Since he’d advised it and it had immediately appeared perfectly rational — to the point of being really rather obvious — I filled a glass with tap water and took a few sips. I imagine his idea was that I drink a full glass, but I just wasn’t able to stomach a full glass, not then. Nevertheless, the little amount I did manage was really very refreshing — uplifting actually — and the dizziness that had bristled in and about my joints since I’d got up out of bed more or less subsided directly after consuming it. That done, and better oriented, I took a long thin coat from the wardrobe, toppling a patent leather boot from the shelf to the floor as I did so, and put it on over my dressing gown and night slip. No one will see me, I thought, but took a look in the mirror near the door all the same. And was surprised to see that the three garments layered this way looked very well, rather pretty actually, and I evaluated, briefly, if I couldn’t perhaps wear the ensemble publicly — on a Saturday, for example, when I go about my business, such as it is, in the town — before swiftly conceding that France, in fact, was just about the only place where I might feel comfortable in such an outfit, and on any given day.

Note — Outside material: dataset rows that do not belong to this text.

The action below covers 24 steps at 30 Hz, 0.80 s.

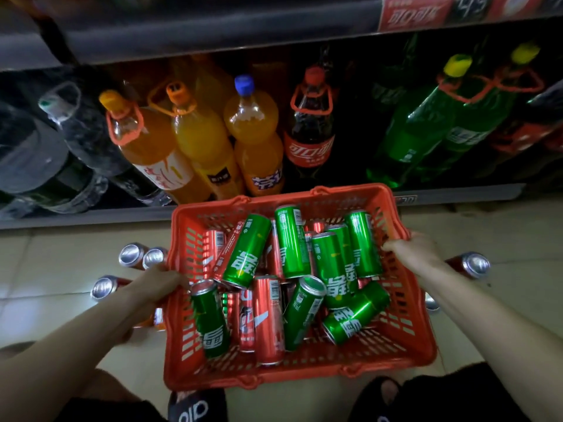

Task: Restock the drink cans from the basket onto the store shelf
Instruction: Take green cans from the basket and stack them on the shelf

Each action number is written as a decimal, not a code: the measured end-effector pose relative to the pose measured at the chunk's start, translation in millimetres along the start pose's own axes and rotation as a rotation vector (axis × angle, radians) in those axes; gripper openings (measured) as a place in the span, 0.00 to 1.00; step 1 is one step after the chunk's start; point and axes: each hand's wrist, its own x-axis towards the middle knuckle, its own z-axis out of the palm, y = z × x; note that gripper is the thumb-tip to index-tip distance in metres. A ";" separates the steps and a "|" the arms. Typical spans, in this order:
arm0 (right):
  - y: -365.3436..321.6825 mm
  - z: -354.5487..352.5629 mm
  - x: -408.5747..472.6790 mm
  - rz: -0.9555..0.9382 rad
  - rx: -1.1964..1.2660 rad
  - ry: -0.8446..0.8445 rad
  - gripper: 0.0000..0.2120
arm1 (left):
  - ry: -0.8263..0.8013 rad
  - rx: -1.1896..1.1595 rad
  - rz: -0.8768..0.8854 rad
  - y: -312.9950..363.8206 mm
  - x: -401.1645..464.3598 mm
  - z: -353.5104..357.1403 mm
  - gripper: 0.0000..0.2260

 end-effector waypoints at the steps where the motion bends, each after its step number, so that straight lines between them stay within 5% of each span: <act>1: -1.4 1.2 1.7 0.001 -0.017 0.003 0.08 | 0.003 0.014 -0.004 0.3 3.8 1.1 0.11; 14: -12.1 10.7 15.2 -0.010 -0.172 0.023 0.04 | -0.045 0.113 -0.018 4.4 41.0 -4.4 0.10; 16: -11.6 9.2 14.7 -0.031 -0.200 0.016 0.04 | -0.109 0.188 -0.009 3.9 47.5 -16.1 0.20; 19: -14.4 4.1 13.0 -0.052 -0.301 -0.027 0.06 | 0.025 0.481 0.185 18.2 33.3 -20.4 0.23; 22: -24.7 -4.5 10.3 -0.064 -0.424 -0.067 0.08 | 0.416 0.815 0.574 38.1 7.9 -5.0 0.28; 24: -33.9 -9.0 1.8 -0.058 -0.470 -0.062 0.10 | 0.383 0.871 0.741 51.2 -6.3 17.6 0.32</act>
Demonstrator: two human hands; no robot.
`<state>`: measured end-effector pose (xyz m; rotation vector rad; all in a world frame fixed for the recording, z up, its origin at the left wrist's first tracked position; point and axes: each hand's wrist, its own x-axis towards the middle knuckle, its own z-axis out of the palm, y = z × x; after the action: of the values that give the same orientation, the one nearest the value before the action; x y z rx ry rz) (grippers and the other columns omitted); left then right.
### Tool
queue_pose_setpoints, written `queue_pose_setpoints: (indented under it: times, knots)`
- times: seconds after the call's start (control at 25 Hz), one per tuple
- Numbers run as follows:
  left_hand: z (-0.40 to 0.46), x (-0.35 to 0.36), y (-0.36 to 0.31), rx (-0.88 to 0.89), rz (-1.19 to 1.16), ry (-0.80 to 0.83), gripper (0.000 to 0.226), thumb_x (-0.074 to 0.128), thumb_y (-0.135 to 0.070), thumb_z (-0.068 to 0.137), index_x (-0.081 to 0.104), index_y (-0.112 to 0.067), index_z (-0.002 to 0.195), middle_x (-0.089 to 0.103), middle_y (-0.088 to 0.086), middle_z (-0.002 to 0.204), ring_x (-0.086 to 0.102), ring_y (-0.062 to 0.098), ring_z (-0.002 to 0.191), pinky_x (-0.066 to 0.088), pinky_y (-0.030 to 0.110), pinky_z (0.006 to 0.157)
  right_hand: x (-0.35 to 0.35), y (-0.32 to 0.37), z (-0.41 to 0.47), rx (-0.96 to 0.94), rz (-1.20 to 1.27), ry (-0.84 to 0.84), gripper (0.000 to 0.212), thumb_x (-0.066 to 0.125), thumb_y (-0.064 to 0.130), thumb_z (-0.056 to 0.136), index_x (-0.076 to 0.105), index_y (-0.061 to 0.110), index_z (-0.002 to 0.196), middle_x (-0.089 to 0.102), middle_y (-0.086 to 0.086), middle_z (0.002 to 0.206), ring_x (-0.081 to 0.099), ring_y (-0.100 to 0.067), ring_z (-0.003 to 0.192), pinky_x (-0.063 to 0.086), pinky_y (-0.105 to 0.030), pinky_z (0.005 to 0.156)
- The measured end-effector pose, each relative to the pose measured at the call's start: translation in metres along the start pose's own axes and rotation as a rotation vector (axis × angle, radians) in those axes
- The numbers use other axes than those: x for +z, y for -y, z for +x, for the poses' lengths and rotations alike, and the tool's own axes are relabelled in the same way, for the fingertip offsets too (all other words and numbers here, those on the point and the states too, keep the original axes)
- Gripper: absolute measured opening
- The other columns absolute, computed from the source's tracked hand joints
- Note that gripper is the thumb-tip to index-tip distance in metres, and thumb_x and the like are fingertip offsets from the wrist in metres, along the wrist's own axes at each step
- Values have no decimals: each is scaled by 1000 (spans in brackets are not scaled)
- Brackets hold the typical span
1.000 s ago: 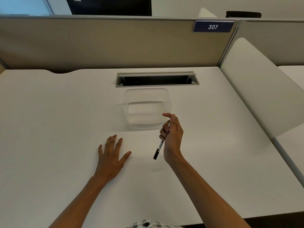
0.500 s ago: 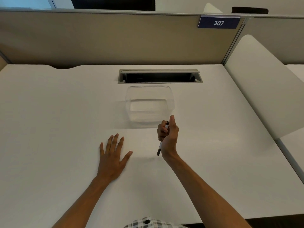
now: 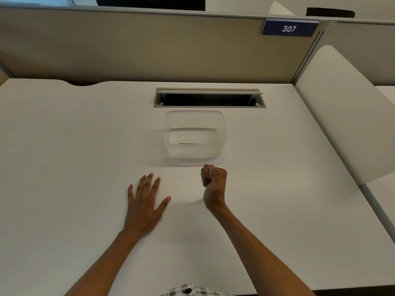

This is my favourite time to leave the house and take a slow short walk. It is the time when my mind is least disposed towards fuss or hypothesis. It is the time when I have nothing to do after. Even so, I wasn’t expecting much from it this evening — I don’t know why. Possibly because I was taking one thing at a time and therefore such a thing as expectation was nigh on impossible to cultivate. Added to which, the impetus, really, for going out there at all was primarily to take some new air, and, secondly, to have my body undergo a little activity, however gently, however briefly. Pragmatic objectives, then, pertaining to my physical wellbeing, were my principal concern — I was not, for example, looking to overhaul my mental disposition or redirect my emotional bearings. To be perfectly honest I have, of late, become unusually disassociated from my immediate surroundings. The weather has not been particularly congenial this summer and such is my resignation that lately I have taken to commenting upon its brooding contrariety in routine phrases which demonstrate exasperation and contempt while leaving the utter indifference I’ve actually begun to feel towards it undetected and intact. It just never stops. Standing next to where the trees are particularly dense, long after the downpour has expired, you could be forgiven for believing it was still raining. But in fact what you are hearing is just the sound of detained raindrops, sliding off one leaf down to the next, and so on, from leaf to leaf to leaf, until falling, at last, from the final leaf to the ground.